» **BRIEF**
The reply should hold every line of the listing exactly, and none of its images.
# # # # # # #
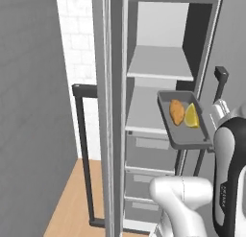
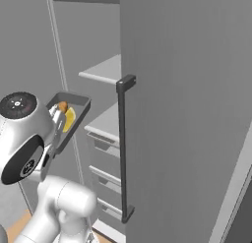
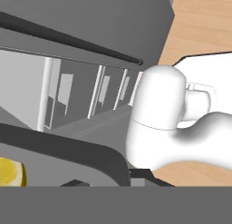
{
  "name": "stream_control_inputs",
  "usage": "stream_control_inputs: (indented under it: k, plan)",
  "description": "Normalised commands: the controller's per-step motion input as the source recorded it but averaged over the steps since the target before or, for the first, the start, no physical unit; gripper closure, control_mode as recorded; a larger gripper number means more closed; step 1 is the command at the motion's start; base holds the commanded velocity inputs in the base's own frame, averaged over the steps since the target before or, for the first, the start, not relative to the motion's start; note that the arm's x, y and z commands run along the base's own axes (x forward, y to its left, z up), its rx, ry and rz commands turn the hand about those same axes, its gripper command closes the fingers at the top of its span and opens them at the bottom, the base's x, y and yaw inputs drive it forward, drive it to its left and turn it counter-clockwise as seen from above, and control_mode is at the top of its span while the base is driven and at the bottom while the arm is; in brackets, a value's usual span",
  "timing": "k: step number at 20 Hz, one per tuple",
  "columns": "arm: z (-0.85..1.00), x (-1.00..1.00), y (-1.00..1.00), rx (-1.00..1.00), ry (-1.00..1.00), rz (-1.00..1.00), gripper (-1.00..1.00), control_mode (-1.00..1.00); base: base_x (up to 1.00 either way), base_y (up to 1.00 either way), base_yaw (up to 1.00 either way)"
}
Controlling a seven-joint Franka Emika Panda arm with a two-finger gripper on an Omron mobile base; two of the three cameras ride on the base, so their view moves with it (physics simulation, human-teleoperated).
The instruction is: Take the meat container that has the fish and place it on the second highest rack of the freezer. Then take the vegetable container that has the potato and lemon wedge and place it on the highest rack of the freezer.
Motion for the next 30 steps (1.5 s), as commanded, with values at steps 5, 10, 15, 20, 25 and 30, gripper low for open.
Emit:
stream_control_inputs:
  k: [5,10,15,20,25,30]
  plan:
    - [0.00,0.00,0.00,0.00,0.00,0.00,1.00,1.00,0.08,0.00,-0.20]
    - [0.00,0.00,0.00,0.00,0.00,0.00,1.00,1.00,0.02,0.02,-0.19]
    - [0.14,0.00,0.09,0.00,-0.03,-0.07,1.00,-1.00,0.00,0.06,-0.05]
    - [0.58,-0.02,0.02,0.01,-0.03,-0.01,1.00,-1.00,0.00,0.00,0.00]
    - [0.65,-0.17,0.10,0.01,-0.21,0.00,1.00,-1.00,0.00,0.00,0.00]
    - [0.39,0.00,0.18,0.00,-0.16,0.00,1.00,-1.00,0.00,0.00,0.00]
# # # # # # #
» **EXERCISE ANSWER**
{
  "name": "stream_control_inputs",
  "usage": "stream_control_inputs: (indented under it: k, plan)",
  "description": "Normalised commands: the controller's per-step motion input as the source recorded it but averaged over the steps since the target before or, for the first, the start, no physical unit; gripper closure, control_mode as recorded; a larger gripper number means more closed; step 1 is the command at the motion's start; base holds the commanded velocity inputs in the base's own frame, averaged over the steps since the target before or, for the first, the start, not relative to the motion's start; note that the arm's x, y and z commands run along the base's own axes (x forward, y to its left, z up), its rx, ry and rz commands turn the hand about those same axes, its gripper command closes the fingers at the top of its span and opens them at the bottom, the base's x, y and yaw inputs drive it forward, drive it to its left and turn it counter-clockwise as seen from above, and control_mode is at the top of its span while the base is driven and at the bottom while the arm is; in brackets, a value's usual span",
  "timing": "k: step number at 20 Hz, one per tuple",
  "columns": "arm: z (-0.85..1.00), x (-1.00..1.00), y (-1.00..1.00), rx (-1.00..1.00), ry (-1.00..1.00), rz (-1.00..1.00), gripper (-1.00..1.00), control_mode (-1.00..1.00); base: base_x (up to 1.00 either way), base_y (up to 1.00 either way), base_yaw (up to 1.00 either way)"
}
Controlling a seven-joint Franka Emika Panda arm with a two-finger gripper on an Omron mobile base; two of the three cameras ride on the base, so their view moves with it (physics simulation, human-teleoperated).
The instruction is: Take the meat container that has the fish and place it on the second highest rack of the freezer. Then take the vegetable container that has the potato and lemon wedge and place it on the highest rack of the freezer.
Motion for the next 30 steps (1.5 s), as commanded, with values at steps 5, 10, 15, 20, 25 and 30, gripper low for open.
Emit:
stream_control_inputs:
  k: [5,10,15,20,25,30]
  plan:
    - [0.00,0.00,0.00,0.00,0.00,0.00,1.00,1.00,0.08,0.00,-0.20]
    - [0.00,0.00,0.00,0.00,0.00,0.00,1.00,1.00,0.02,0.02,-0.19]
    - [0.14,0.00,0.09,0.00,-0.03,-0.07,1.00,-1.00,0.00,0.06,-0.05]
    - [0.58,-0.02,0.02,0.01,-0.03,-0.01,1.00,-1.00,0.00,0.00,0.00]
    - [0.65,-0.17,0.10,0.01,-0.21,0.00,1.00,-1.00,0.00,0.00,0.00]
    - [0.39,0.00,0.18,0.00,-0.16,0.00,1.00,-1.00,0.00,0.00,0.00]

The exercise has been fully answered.